I will definitely setup the 22 gallon

How many fish did you have in the 10 gallon


----------



## AfricanLove (Jan 2, 2012)

start with the colony of six and lots of shells and let them do their thing


----------



## Wilson33 (Feb 19, 2008)

I just started a 20L multies tank from the cookie cutters setup in the library on this site. I put an established Eheim 2217 filter on the tank the day before I got the 6 multies, and left them in the tank for 2 weeks with 60 escargot shells, a few rocks, and pool filter sand as substrate. I added an AC30 when I added the multies.
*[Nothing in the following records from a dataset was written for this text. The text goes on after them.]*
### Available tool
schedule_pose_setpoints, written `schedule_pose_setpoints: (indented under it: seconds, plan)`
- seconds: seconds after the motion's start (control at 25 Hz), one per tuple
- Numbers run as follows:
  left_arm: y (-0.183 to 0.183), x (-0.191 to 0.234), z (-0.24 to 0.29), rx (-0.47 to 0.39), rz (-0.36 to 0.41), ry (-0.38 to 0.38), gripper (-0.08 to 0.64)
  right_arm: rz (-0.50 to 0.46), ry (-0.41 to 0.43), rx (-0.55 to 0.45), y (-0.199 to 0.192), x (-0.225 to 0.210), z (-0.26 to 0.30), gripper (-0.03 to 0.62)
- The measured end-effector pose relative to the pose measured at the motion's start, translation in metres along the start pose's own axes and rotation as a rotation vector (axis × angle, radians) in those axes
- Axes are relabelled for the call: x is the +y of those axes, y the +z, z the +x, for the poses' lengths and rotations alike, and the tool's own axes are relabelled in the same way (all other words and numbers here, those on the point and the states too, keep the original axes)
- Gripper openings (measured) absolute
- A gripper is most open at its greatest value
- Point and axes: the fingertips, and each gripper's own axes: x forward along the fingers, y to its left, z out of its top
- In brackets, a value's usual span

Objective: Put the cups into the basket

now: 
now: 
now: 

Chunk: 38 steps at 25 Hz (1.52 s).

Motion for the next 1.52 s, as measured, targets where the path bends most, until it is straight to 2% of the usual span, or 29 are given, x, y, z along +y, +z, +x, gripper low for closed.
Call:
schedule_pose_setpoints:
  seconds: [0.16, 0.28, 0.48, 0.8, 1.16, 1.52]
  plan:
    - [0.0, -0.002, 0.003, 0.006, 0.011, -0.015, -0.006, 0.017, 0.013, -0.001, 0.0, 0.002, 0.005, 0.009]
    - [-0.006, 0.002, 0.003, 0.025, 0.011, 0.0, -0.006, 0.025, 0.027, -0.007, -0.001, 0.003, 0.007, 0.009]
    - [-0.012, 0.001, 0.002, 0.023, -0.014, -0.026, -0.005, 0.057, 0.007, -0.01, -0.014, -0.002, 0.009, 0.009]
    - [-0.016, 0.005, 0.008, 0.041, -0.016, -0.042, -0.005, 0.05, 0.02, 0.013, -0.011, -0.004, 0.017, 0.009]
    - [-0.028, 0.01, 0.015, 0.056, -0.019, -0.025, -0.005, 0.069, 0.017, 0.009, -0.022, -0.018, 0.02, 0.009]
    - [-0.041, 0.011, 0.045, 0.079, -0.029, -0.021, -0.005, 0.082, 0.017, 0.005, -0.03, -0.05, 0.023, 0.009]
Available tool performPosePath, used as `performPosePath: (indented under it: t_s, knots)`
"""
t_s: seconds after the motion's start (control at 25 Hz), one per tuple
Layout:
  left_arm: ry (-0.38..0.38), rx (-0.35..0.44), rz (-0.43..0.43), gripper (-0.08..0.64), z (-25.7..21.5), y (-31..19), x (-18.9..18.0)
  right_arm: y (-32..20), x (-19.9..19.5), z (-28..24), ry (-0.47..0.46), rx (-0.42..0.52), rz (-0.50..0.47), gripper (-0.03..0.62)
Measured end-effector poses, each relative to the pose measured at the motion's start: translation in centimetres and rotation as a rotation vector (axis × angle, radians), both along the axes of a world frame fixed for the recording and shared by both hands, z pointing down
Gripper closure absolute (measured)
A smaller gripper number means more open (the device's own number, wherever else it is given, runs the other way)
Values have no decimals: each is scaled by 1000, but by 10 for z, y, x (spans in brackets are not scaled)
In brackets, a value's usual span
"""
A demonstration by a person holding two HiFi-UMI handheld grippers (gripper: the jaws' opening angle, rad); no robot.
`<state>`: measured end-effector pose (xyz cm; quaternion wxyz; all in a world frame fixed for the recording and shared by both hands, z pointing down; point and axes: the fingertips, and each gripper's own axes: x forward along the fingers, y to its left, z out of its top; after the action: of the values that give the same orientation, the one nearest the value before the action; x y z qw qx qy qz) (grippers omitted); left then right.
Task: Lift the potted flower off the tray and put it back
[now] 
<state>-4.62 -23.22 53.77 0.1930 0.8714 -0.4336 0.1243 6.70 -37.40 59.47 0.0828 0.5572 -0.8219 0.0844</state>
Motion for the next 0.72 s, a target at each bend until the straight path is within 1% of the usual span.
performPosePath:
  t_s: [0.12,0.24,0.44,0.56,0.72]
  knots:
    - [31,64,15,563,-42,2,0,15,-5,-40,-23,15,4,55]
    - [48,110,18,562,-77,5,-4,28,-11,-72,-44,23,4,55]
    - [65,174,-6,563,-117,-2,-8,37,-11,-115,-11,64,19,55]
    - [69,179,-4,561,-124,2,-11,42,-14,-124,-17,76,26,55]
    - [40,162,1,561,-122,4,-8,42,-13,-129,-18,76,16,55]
After 2 weeks, I added 4 zebra danios (listed in the cookie cutter, I added 1 extra). The multies really became more active and less shy after I added the danios. I have no intentions on adding any more fish to the tank, except for the multi fry which will probably come sooner or later.


----------



## 02redz28 (Dec 21, 2012)

WILLLLLLLLSOOOOON! Pics?


----------



## plug (Nov 10, 2013)

20 L is that like a 5 gallon tank?
wow that many shellies in such a small tank?

then I should have no issue with my 80 plus liter tank


----------



## AfricanLove (Jan 2, 2012)

A 20L means 20 LONG NOT liter haha


----------



## Jayhawk (Sep 21, 2002)

A pair of N. brevis would do great in your 10. Add some guppies or a trio of platys (who can handle the hard water well), and you'll have a fun little tank.

Eric


----------



## Wilson33 (Feb 19, 2008)

Here are a few pics, Redz.





I've never tried live plants, but found some for cheap and decided to give it a try. I read they would root to the rock with a rubber band. I'm sure someone here knows way more than I do about that.


----------



## plug (Nov 10, 2013)

I like the look of the tank

Stupid me thinking 20L was 20 litres

Gonna start setting up my 22L this weekend...just have to figure out what to do with the 2 catfish


----------



## Wilson33 (Feb 19, 2008)

Thanks, Plug. If you are doing shellies, then don't worry too much about arranging the shells and sand to your liking. They will move it where they like it. The danios stay at the very top of the tank, but the multies will chase them off if they explore too low. I think the multies are out more now due to less fear with the dither fish above them in the tank.


----------



## plug (Nov 10, 2013)

So if I have a group of guppies in with the shellies, that would be ok
The guppies are fairly small and I have some babies with them

Wonder if the shellies will eat the small guppies

Also, what do you feed the shell dwellers. They are small so can they eat NLS 1mm pellets?


----------



## AlmightyJoshaeus (May 2, 2013)

Depends on the plant...java fern, anubias, and bolbitis (which does horribly in rift lake water, may I add) root to rocks or wood and will rot if placed in (though not if placed on) the substrate. Some plants do not root to anything or at least are very unwilling to do so, such as hornwort. Most plants, however, root into the substrate, which can be a problem in shelldweller tanks. Fortunately, your plants appear to be java fern and anubias, so they should be fine.

As for the guppies...I'd be shocked if shellies did not predate guppy fry. They are unlikely to predate adults, however, because few, if any, shellies exceed 4" in length and most are less than 3".


----------



## Wilson33 (Feb 19, 2008)

Thanks for the info on the plants! I choose anubias and java fern after reading about them here.


----------



## AlmightyJoshaeus (May 2, 2013)

Your welcome! By the way, floating plants would experience few, if any, issues from the shellies, and the substrate rooters can be satisfied simply by putting the in pots...that way, the shellie's digging will not uproot them.


----------